O uso da máquina do governo com gastos intensos e bondades em ano eleitoral e a velha polarização funcionam como levanta-defunto.
Com Lula, a população está frustrada diante do sentimento de promessas não cumpridas, inundada de notícias negativas, como os erros do Pix e a roubalheira no INSS (apesar de não ter começado na atual gestão, ela demorou muito para resolver a gatunagem), mas também a percepção de que as coisas se mantém caras, como a comida.
O desemprego está em baixos 6,6% e o emprego com carteira (ou seja, com direitos) é recorde, a economia cresceu cerca de 3,5% no ano passado e a alta deste ano está sendo revisada para cima, a renda dos trabalhadores subiu 3,2% em um ano. Mas o impacto de tudo isso se dilui diante da percepção de aumento no custo de vida representado pela alta dos alimentos. Caso tivesse que escolher entre um pequeno aumento no rendimento médio e deflação dos alimentos, a classe trabalhadora optaria pelo segundo.
Eventos climáticos extremos afetaram a produção nos últimos dois anos no Brasil, encarecendo a comida. Das lavouras no Rio Grande do Sul e em Santa Catarina, passando pela produção agropecuária no Pantanal e extrativista na Amazônia Legal até o interior de São Paulo, as secas e as chuvas elevaram preços.
O governo Lula vem fazendo questão de destacar isso, mas do ponto de vista dos consumidores, quando os alimentos sobem não importa se a culpa foi do clima, de Satanás ou do Godzilla, a responsabilidade final será do governo federal. Ou, mais especificamente, da falta de medidas em quantidade e impacto suficientes para mitigar a disparada dos preços. Aceita-se sazonalidade, o que não se admite é a comida com preço que inexoravelmente sobe.
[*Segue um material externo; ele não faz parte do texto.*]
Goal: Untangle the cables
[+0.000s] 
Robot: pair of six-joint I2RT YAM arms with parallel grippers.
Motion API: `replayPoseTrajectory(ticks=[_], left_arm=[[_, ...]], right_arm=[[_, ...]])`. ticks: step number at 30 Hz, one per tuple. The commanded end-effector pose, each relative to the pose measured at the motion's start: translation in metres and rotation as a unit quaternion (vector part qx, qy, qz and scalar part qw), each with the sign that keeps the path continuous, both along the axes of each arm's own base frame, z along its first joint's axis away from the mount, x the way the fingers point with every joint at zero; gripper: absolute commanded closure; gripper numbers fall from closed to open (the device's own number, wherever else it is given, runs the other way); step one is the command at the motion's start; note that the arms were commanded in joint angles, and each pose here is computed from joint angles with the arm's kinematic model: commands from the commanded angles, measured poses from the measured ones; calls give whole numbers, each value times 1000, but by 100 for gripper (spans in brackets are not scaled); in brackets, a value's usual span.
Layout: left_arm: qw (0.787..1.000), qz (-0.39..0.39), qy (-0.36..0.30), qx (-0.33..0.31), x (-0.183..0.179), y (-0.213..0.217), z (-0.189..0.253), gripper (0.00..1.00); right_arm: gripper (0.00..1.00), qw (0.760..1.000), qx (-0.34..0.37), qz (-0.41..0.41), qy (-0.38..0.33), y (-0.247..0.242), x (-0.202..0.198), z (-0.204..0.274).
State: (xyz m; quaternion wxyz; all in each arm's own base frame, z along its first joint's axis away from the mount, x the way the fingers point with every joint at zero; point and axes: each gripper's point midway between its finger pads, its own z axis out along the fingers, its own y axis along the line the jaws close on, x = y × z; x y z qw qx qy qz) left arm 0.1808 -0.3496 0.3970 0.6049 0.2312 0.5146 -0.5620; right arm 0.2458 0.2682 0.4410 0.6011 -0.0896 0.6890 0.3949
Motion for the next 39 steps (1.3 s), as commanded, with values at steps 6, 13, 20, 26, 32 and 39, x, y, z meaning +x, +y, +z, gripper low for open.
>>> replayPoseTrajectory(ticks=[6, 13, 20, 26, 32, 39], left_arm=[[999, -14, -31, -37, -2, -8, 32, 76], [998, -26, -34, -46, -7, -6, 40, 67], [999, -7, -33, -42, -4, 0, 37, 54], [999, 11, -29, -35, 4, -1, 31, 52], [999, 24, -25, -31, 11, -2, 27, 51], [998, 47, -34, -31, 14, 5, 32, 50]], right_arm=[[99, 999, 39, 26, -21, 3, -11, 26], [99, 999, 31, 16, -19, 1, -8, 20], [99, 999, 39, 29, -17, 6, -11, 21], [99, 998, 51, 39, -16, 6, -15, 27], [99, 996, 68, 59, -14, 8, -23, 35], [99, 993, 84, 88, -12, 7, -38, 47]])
Quem acompanha esta coluna já leu isso aqui. Há dois anos, aponto o preço do arroz e do feijão, mas também da picanha e da cerveja, como um elemento decisivo nas pretensões de Lula de se reeleger ou construir um sucessor em 2026.
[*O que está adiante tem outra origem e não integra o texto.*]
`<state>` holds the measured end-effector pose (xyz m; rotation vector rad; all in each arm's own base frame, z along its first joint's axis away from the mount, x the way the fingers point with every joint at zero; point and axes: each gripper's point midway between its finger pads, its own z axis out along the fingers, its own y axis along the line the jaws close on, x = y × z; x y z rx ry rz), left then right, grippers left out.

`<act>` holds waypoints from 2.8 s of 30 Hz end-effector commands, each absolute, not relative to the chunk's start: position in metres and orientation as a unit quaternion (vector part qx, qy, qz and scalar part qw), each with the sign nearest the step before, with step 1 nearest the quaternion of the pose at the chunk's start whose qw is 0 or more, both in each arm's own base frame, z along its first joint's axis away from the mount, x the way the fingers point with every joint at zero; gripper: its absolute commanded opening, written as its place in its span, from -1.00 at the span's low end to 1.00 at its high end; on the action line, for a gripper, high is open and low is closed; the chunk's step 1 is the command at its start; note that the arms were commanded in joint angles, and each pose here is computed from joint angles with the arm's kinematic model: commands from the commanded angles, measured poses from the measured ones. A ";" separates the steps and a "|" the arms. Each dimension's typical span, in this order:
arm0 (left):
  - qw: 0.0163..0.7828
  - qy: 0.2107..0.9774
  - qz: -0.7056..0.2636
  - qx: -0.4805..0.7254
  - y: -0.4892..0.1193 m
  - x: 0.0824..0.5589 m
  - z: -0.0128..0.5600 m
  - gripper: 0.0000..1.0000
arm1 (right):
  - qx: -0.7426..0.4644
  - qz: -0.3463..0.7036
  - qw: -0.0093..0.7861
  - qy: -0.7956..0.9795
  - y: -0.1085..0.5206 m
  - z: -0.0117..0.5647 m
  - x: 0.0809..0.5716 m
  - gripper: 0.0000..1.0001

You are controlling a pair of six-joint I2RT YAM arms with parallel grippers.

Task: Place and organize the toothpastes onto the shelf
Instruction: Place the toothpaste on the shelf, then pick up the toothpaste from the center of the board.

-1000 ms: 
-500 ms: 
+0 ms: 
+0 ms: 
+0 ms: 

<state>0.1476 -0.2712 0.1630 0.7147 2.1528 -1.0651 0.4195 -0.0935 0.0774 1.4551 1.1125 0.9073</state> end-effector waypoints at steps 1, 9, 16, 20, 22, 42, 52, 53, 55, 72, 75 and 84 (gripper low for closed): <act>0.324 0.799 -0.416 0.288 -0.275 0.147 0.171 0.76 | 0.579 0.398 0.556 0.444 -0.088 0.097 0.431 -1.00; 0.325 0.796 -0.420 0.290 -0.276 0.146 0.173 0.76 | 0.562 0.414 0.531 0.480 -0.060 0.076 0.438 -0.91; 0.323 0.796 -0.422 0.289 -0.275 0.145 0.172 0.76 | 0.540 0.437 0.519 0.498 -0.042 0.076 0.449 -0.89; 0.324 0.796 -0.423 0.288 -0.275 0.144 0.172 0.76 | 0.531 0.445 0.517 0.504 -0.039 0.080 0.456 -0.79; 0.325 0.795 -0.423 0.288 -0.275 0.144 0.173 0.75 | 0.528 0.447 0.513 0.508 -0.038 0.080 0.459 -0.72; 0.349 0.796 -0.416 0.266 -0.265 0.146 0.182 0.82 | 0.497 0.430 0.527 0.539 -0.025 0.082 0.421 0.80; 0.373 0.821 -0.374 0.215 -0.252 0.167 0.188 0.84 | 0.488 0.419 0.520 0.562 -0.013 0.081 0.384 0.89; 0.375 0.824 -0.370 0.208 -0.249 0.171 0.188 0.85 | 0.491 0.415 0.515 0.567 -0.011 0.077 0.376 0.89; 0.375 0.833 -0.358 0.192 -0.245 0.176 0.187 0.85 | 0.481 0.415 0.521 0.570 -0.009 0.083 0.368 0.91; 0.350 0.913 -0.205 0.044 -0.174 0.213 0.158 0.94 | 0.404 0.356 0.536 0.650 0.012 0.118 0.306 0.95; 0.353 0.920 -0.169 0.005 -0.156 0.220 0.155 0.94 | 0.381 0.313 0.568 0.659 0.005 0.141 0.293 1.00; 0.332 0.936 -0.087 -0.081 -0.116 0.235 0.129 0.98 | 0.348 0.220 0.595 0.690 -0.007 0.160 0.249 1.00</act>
O fato é que a mudança do clima pode ter para o governo Lula o mesmo impacto que teve o coronavírus no governo Bolsonaro, como disse aqui um rosário de vezes também. Não foi o ex-presidente quem criou a covid-19, mas ele lidou com ela da pior maneira possível. Mortes aconteceriam, o tamanho da tragédia é a questão.
Mas, mesmo com 700 mil mortos nas costas, Bolsonaro quase venceu a eleição, tendo 1,9 milhão de votos a menos - um peido do ponto de vista eleitoral.
Talvez se ele e seus aliados não tivessem tido comportamentos bizarros na reta final, como perseguir um eleitor de Lula armada pelas ruas, atirar em agentes da Polícia Federal, afirmar que pintou um clima com adolescentes refugiadas, fazer balbúrdia no santuário de Aparecida, a história teria sido diferente.
E se os preços estivessem mais baixos. Os alimentos ficaram 50% mais caros durante a gestão Bolsonaro, segundo o IPCA. Tanto que o ex-presidente foi alcunhado de "Bolsocaro". Para efeito de comparação, a alta dos alimentos sob Bolsonaro após 26 meses de governo era de 22,9% e sob de Lula, 10,6%, no mesmo decurso de tempo.
Não são as tragédias que definem os governantes mas o que eles fazem diante delas. Caso ache que o problema é de que as pessoas não estão suficientemente e corretamente informadas sobre o que acontecendo, acreditando que elas não sabem o preço do arroz e do feijão, da picanha e da cerveja, o governo Lula pode ter o mesmo fim que a gestão Bolsonaro.
Por enquanto, ele tem tempo. A ver o que fará com ele. E se o centrão, mais simpático a uma alternativa ao petista, vai deixar ele agir. E quanto isso vai custar.